TASK DETAILS.
From the first line to the last, repeat the data below exactly.

<<<<

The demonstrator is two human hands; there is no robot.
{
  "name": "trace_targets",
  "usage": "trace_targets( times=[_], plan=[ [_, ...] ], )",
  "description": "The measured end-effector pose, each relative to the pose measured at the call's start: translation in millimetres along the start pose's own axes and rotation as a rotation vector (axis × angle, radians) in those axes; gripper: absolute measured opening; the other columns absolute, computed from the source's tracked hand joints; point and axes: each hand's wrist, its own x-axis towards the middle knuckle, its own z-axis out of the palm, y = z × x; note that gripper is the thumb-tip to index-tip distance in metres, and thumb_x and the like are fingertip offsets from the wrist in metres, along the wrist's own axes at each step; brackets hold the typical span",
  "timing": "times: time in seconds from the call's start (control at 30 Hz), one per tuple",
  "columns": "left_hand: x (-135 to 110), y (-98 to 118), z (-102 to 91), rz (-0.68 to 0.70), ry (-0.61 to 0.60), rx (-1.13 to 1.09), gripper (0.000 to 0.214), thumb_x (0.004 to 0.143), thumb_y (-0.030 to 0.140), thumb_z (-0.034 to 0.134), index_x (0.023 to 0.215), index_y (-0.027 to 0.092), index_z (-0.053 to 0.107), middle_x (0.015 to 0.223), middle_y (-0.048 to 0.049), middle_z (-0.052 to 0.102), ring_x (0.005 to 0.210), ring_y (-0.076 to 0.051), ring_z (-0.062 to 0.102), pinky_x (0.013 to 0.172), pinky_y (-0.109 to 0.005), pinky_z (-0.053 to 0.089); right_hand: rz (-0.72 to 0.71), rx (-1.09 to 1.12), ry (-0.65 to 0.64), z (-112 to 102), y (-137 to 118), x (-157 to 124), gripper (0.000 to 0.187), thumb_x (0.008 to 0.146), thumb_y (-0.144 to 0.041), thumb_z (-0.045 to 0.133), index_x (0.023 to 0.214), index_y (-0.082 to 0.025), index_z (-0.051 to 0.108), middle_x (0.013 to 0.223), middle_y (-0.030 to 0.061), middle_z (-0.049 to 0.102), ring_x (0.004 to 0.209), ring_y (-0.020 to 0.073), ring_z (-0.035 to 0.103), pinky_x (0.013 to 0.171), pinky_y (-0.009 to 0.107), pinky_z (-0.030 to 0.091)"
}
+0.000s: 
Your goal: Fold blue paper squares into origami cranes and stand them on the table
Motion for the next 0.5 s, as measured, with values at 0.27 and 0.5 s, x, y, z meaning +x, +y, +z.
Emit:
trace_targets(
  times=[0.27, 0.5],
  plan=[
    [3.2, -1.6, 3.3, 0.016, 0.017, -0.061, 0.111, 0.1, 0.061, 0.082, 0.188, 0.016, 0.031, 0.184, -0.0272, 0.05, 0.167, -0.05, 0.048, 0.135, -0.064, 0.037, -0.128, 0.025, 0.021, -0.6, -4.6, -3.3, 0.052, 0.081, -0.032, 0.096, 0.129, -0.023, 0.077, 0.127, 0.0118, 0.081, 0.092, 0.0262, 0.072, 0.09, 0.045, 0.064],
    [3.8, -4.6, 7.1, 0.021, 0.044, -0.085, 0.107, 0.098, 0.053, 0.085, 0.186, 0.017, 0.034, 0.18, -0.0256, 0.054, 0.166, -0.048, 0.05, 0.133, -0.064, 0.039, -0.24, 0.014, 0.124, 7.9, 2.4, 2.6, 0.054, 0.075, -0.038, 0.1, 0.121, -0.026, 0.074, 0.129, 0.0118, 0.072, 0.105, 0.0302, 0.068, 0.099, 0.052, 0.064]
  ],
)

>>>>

TASK RESPONSE.
The demonstrator is two human hands; there is no robot.
{
  "name": "trace_targets",
  "usage": "trace_targets( times=[_], plan=[ [_, ...] ], )",
  "description": "The measured end-effector pose, each relative to the pose measured at the call's start: translation in millimetres along the start pose's own axes and rotation as a rotation vector (axis × angle, radians) in those axes; gripper: absolute measured opening; the other columns absolute, computed from the source's tracked hand joints; point and axes: each hand's wrist, its own x-axis towards the middle knuckle, its own z-axis out of the palm, y = z × x; note that gripper is the thumb-tip to index-tip distance in metres, and thumb_x and the like are fingertip offsets from the wrist in metres, along the wrist's own axes at each step; brackets hold the typical span",
  "timing": "times: time in seconds from the call's start (control at 30 Hz), one per tuple",
  "columns": "left_hand: x (-135 to 110), y (-98 to 118), z (-102 to 91), rz (-0.68 to 0.70), ry (-0.61 to 0.60), rx (-1.13 to 1.09), gripper (0.000 to 0.214), thumb_x (0.004 to 0.143), thumb_y (-0.030 to 0.140), thumb_z (-0.034 to 0.134), index_x (0.023 to 0.215), index_y (-0.027 to 0.092), index_z (-0.053 to 0.107), middle_x (0.015 to 0.223), middle_y (-0.048 to 0.049), middle_z (-0.052 to 0.102), ring_x (0.005 to 0.210), ring_y (-0.076 to 0.051), ring_z (-0.062 to 0.102), pinky_x (0.013 to 0.172), pinky_y (-0.109 to 0.005), pinky_z (-0.053 to 0.089); right_hand: rz (-0.72 to 0.71), rx (-1.09 to 1.12), ry (-0.65 to 0.64), z (-112 to 102), y (-137 to 118), x (-157 to 124), gripper (0.000 to 0.187), thumb_x (0.008 to 0.146), thumb_y (-0.144 to 0.041), thumb_z (-0.045 to 0.133), index_x (0.023 to 0.214), index_y (-0.082 to 0.025), index_z (-0.051 to 0.108), middle_x (0.013 to 0.223), middle_y (-0.030 to 0.061), middle_z (-0.049 to 0.102), ring_x (0.004 to 0.209), ring_y (-0.020 to 0.073), ring_z (-0.035 to 0.103), pinky_x (0.013 to 0.171), pinky_y (-0.009 to 0.107), pinky_z (-0.030 to 0.091)"
}
+0.000s: 
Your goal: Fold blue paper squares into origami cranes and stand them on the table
Motion for the next 0.5 s, as measured, with values at 0.27 and 0.5 s, x, y, z meaning +x, +y, +z.
Emit:
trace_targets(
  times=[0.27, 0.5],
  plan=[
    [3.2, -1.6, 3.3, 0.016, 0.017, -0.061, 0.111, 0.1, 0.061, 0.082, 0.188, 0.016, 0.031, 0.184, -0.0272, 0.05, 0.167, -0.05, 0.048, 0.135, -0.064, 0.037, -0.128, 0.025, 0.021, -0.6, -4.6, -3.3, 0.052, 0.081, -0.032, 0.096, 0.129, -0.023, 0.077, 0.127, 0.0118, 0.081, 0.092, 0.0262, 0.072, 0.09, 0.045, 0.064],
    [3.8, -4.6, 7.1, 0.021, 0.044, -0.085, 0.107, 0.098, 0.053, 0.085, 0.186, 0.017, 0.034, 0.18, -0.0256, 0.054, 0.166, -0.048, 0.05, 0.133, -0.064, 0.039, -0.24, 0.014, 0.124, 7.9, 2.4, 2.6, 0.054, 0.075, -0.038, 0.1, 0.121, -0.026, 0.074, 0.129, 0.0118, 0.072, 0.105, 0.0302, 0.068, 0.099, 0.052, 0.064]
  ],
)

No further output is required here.